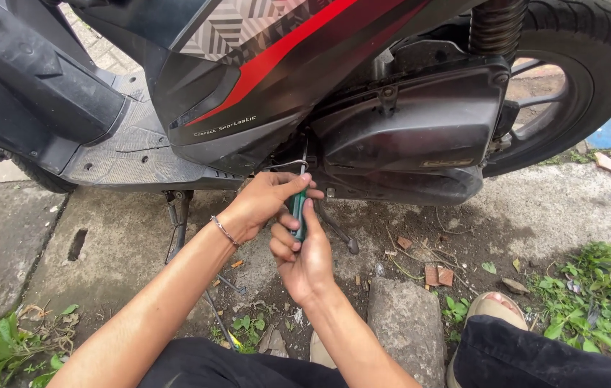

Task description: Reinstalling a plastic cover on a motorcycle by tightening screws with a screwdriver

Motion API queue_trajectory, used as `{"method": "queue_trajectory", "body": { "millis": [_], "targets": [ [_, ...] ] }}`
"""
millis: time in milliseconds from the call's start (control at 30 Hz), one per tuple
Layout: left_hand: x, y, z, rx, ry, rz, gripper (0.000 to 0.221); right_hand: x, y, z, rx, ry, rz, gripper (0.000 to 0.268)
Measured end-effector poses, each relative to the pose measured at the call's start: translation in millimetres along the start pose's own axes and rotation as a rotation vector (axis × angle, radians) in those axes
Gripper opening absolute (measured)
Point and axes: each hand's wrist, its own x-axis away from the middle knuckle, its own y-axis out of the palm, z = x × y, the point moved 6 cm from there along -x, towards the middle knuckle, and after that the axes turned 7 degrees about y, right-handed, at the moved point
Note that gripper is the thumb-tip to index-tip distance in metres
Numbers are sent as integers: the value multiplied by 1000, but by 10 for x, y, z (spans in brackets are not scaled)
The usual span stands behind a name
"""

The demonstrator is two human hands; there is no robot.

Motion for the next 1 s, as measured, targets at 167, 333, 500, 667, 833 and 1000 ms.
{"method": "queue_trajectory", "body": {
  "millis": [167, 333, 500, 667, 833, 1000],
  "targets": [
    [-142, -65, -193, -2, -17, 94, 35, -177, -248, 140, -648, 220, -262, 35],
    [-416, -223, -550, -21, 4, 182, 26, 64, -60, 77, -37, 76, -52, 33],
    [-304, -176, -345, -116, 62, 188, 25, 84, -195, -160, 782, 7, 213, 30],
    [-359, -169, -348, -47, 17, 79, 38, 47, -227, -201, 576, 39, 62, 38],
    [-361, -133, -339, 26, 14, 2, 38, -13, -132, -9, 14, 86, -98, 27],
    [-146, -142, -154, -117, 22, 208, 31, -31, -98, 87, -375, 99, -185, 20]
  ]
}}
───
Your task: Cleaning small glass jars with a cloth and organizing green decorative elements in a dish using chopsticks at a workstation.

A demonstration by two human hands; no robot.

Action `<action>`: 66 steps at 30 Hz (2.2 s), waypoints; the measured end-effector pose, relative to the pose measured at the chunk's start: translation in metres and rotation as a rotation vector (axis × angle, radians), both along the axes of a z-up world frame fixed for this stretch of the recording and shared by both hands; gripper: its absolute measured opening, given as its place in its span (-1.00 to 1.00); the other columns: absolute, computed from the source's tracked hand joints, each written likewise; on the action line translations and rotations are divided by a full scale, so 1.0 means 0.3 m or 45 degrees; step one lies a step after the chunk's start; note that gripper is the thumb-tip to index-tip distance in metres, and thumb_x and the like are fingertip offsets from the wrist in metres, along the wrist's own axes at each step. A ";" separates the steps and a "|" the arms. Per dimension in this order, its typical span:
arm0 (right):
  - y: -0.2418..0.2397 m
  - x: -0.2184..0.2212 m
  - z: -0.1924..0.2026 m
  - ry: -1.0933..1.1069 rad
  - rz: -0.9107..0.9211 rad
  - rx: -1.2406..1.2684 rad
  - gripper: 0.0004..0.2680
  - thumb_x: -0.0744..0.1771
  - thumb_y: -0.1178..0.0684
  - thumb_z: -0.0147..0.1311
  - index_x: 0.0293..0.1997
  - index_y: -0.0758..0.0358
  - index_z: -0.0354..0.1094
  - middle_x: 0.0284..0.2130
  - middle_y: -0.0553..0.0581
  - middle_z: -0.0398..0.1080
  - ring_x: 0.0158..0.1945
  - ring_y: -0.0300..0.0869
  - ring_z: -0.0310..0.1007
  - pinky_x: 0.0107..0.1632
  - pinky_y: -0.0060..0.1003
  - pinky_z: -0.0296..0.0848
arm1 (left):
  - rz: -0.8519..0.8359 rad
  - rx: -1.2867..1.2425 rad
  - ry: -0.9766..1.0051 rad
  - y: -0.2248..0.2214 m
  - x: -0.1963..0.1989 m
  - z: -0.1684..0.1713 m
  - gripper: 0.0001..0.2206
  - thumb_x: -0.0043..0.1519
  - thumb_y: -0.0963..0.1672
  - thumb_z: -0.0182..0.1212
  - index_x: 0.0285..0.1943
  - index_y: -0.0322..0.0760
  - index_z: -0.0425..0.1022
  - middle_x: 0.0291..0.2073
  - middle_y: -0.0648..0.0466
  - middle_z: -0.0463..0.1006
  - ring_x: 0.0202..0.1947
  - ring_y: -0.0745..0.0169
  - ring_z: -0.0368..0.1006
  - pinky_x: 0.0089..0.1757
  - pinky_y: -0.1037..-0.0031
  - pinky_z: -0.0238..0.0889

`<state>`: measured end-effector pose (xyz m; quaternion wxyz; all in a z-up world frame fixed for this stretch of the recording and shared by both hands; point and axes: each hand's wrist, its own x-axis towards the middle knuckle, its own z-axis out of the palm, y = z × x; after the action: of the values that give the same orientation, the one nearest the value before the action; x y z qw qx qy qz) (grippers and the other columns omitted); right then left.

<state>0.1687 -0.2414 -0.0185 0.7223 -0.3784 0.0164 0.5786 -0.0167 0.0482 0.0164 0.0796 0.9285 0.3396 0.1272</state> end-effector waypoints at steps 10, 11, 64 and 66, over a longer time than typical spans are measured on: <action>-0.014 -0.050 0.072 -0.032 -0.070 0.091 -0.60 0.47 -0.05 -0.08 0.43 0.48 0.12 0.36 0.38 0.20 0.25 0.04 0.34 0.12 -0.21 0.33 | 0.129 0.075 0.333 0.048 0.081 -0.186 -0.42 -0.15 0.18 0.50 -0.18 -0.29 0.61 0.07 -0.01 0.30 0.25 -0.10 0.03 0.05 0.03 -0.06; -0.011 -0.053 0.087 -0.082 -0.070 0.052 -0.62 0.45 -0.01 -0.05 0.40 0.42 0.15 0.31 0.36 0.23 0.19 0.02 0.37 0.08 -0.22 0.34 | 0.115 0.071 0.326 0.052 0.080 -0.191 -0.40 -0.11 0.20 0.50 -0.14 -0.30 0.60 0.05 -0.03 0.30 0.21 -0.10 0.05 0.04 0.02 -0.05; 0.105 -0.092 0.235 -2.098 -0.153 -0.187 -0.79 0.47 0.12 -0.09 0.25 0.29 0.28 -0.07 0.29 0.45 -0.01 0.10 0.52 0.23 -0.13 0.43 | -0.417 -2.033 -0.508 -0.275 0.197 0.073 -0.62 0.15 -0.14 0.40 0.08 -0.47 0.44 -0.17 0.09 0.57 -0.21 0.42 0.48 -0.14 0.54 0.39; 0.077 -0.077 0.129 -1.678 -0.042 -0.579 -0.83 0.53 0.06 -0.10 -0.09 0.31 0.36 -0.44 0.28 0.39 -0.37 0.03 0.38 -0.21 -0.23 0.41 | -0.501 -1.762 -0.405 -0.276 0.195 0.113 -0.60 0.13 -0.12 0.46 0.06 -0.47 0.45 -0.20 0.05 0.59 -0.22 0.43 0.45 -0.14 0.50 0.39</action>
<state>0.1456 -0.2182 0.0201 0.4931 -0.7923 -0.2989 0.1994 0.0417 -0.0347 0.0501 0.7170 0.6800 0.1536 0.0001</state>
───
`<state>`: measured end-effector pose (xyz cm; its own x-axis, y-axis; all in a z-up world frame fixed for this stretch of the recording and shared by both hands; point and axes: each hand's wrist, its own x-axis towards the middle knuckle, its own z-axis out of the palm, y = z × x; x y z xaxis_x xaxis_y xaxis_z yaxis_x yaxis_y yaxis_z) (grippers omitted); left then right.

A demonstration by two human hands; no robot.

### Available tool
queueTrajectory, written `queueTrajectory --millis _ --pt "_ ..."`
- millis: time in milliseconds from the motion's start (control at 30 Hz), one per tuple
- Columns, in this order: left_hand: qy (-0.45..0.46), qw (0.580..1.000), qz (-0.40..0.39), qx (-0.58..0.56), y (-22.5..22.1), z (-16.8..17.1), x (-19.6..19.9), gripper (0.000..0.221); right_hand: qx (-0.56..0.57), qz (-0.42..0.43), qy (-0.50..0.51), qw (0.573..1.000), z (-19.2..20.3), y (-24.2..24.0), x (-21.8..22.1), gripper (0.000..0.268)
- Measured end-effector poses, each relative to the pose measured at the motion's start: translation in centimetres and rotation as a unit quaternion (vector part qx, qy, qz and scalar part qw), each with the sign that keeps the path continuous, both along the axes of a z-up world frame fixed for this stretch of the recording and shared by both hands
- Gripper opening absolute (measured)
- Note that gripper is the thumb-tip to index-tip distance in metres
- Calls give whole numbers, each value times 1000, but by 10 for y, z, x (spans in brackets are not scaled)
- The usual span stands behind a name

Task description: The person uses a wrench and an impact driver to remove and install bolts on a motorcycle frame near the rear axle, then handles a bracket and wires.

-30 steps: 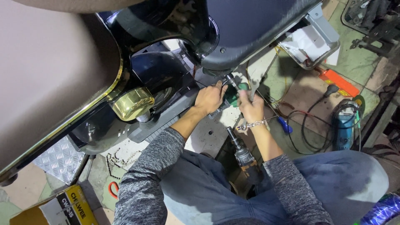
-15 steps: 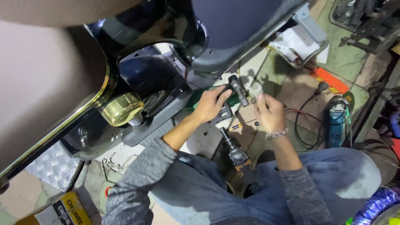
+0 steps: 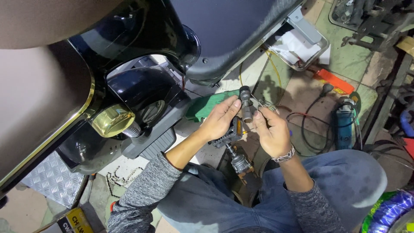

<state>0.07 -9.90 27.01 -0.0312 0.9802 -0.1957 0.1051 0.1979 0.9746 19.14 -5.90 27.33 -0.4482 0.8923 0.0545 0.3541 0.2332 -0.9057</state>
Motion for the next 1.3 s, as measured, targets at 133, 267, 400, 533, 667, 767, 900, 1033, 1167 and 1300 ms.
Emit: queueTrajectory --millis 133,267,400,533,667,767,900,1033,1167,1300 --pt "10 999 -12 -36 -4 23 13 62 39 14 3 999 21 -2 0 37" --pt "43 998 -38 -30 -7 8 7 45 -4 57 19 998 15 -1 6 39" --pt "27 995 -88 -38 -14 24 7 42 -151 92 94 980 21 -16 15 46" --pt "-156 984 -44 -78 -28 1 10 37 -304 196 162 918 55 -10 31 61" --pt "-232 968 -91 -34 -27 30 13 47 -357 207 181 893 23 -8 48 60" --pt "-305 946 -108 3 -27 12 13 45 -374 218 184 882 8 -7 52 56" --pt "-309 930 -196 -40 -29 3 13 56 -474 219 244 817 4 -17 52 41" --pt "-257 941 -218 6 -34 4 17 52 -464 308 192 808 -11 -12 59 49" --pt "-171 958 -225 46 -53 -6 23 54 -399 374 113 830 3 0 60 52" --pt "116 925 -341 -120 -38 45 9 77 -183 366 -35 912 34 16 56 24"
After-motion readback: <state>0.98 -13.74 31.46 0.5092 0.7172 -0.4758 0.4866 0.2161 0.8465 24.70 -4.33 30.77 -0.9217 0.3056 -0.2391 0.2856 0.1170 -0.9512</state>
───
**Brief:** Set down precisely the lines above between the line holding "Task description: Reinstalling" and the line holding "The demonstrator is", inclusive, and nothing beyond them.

**Your response:**
Task description: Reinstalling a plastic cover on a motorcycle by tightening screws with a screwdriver

Motion API queue_trajectory, used as `{"method": "queue_trajectory", "body": { "millis": [_], "targets": [ [_, ...] ] }}`
"""
millis: time in milliseconds from the call's start (control at 30 Hz), one per tuple
Layout: left_hand: x, y, z, rx, ry, rz, gripper (0.000 to 0.221); right_hand: x, y, z, rx, ry, rz, gripper (0.000 to 0.268)
Measured end-effector poses, each relative to the pose measured at the call's start: translation in millimetres along the start pose's own axes and rotation as a rotation vector (axis × angle, radians) in those axes
Gripper opening absolute (measured)
Point and axes: each hand's wrist, its own x-axis away from the middle knuckle, its own y-axis out of the palm, z = x × y, the point moved 6 cm from there along -x, towards the middle knuckle, and after that the axes turned 7 degrees about y, right-handed, at the moved point
Note that gripper is the thumb-tip to index-tip distance in metres
Numbers are sent as integers: the value multiplied by 1000, but by 10 for x, y, z (spans in brackets are not scaled)
The usual span stands behind a name
"""

The demonstrator is two human hands; there is no robot.

No further output is needed for the exercise.